• _WORK INSTRUCTION_: From the data, return each line holding the word "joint".

• _EXERCISE MATERIAL_:

┌────────

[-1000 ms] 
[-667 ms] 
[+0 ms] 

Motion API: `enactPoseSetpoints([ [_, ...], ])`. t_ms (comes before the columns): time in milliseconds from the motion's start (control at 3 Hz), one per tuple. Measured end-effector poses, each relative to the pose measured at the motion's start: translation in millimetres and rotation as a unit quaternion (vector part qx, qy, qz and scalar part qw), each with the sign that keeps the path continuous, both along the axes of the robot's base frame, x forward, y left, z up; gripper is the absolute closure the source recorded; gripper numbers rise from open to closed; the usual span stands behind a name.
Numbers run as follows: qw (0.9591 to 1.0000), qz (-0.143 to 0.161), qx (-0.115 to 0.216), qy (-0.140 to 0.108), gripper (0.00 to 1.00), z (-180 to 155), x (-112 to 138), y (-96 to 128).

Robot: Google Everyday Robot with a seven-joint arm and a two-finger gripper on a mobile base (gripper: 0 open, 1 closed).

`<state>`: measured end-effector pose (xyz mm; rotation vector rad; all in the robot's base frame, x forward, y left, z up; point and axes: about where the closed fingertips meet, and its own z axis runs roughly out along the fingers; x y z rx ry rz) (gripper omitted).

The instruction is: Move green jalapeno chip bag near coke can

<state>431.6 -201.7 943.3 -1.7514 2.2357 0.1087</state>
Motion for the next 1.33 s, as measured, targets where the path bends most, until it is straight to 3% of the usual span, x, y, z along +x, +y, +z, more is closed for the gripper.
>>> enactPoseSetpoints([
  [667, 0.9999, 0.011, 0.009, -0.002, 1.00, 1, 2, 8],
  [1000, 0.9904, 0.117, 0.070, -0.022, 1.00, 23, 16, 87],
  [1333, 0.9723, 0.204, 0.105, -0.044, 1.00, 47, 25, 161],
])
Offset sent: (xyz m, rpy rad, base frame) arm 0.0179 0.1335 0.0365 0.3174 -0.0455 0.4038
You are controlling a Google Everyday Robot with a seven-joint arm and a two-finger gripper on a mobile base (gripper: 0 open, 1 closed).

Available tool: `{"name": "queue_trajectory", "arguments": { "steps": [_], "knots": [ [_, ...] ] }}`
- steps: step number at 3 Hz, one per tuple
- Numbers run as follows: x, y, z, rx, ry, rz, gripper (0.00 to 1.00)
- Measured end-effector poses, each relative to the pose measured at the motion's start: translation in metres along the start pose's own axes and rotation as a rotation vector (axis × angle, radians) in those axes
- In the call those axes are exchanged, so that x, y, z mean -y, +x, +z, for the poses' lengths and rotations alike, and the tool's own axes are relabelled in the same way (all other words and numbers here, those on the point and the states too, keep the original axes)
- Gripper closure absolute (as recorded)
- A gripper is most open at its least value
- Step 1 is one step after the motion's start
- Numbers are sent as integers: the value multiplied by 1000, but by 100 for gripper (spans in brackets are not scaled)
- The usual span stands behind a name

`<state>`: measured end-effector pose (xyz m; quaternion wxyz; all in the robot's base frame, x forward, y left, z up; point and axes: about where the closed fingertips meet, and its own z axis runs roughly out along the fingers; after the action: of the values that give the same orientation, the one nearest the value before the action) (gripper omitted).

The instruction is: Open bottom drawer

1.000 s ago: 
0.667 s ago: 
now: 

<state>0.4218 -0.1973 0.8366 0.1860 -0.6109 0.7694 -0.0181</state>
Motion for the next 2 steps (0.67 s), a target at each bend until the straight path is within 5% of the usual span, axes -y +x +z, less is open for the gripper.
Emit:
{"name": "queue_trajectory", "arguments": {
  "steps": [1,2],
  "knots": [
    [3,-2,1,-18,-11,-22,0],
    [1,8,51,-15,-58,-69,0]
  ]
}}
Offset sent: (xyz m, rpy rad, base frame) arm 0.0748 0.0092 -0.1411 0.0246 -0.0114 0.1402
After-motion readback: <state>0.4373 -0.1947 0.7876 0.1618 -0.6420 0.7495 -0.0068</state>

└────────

• _WRITTEN RESPONSE_:
Robot: Google Everyday Robot with a seven-joint arm and a two-finger gripper on a mobile base (gripper: 0 open, 1 closed).
You are controlling a Google Everyday Robot with a seven-joint arm and a two-finger gripper on a mobile base (gripper: 0 open, 1 closed).

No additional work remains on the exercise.